*What you are asked to do*. Find the lines below holding the word "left" and copy each of them.

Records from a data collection
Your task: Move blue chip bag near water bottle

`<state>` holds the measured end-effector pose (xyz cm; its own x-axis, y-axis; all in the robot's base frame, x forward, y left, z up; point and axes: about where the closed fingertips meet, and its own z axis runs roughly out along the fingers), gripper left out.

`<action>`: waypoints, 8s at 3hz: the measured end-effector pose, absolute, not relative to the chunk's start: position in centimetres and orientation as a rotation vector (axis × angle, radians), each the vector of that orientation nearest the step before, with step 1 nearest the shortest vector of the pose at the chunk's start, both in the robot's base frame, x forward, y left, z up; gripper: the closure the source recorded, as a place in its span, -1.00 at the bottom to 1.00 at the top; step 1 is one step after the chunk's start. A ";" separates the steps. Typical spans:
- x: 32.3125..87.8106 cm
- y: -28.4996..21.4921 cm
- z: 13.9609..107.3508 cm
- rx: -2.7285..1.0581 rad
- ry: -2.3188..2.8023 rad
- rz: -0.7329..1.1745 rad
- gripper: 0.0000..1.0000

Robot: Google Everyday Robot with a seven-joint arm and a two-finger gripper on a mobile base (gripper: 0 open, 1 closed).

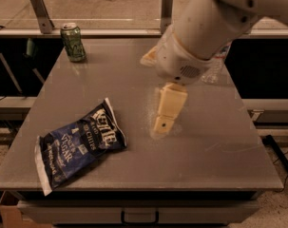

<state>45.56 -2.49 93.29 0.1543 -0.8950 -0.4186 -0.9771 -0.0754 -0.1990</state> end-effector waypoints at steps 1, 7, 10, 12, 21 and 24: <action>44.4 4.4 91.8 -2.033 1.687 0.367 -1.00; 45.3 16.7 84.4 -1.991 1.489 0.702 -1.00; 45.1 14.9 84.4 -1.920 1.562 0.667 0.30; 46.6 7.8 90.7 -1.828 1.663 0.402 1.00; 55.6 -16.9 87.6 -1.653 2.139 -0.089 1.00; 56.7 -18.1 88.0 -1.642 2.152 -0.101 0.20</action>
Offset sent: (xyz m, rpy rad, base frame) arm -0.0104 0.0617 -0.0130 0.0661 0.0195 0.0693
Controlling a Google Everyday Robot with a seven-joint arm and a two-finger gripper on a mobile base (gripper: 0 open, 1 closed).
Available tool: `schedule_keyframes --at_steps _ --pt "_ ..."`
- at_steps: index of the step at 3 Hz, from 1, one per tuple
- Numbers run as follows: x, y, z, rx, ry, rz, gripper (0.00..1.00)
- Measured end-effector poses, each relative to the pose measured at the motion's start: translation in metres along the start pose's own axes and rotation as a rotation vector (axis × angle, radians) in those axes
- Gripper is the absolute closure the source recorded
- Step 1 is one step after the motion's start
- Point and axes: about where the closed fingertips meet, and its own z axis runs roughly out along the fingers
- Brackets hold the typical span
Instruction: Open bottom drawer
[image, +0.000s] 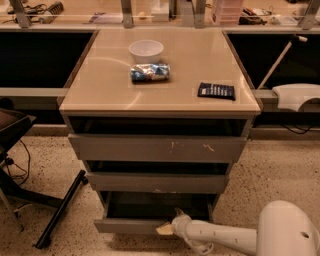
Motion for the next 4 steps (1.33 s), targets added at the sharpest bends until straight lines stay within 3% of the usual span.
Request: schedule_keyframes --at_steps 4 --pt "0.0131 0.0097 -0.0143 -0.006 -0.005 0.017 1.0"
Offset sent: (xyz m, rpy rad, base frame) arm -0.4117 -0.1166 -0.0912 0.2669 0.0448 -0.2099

*Response area*.
`<state>` holds the measured end-effector pose (xyz cm; its own x-axis, y-axis; all in the robot's base frame, x forward, y left, z up; point and axes: about where the closed fingertips meet, and its own z axis runs roughly out along the fingers), gripper left out.
`<action>`: waypoints, 8s at 3hz: the measured end-effector pose, absolute, not relative to the chunk's start: position in centimetres and orientation as a rotation vector (axis × angle, radians), each the vector of that orientation nearest the step before, with step 1 nearest the shortest vector of the pose at the chunk's start, both in the robot's base frame, x forward, y left, z up; gripper: the closure the source recorded, as a place in its span, -1.00 at the bottom to 1.00 at the top; step 1 is one step after the chunk's start. A ";" separates the steps. Typical spans:

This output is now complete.